I too used to buy these as a nipper - simply because I couldn't afford singles. Records were much dearer (in comparison) in those days than now. I think my first single in the early 70's was 50p (it's only 79p to download a single now, 40 years later!!). You just couldn't get your hands on many singles as a kid, no matter how bad you wanted em (and the DJs talked over the start and end on the radio to ruin you taping them!). These albums were around the pound mark, so great value for so many recent tracks. It didn't seem to bother us that is wasn't the right version back then! Simple times!


EXPO67 said...

"And when I found out they dressed in black, wore monkey boots and JJ Burnel rode a Triumph and did karate - I was in"
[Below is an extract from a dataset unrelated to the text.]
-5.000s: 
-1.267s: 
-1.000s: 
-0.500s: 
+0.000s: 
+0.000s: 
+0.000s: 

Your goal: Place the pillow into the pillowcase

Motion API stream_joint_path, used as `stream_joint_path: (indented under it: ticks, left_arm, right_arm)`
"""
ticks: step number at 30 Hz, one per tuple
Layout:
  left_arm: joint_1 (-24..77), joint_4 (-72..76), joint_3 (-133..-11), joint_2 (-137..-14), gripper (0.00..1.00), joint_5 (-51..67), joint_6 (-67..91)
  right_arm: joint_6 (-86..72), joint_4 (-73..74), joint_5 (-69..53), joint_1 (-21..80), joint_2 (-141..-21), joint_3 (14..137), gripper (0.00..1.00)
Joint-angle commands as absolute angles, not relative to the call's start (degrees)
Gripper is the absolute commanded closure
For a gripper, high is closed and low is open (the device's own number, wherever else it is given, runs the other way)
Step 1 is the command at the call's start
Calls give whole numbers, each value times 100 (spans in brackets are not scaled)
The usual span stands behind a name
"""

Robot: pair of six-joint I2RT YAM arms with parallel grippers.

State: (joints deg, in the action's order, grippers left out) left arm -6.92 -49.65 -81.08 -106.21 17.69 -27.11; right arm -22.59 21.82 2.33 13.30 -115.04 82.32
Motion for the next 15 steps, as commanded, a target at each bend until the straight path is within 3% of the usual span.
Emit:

Wow, you mentioned monkey boots!!! I wore these things for at lease a decade...then I changed footwear to Clarks desert boots.

Yeah! JJB pretty much ruled, such a cool lookin' fucka...

Nazz Nomad said...

we had stuff like this in the states as well- of course with nothing like the adverts!!!!!

Mondo said...

That's bang on P, and they must have had some pop appeal as if you went into Woolies there were rackfuls of sound-a-like LPs..

Yeah loved Monkey Boots Expo, had DMs too ( 8 holes generally), but there was something diff' about Monkeys - and yeah this pic of JJB is the essence of him

Check back tomoz Nazz and you'll catch the Pistols and four more...

PS what were the US versions called I don't think I've ever seen them?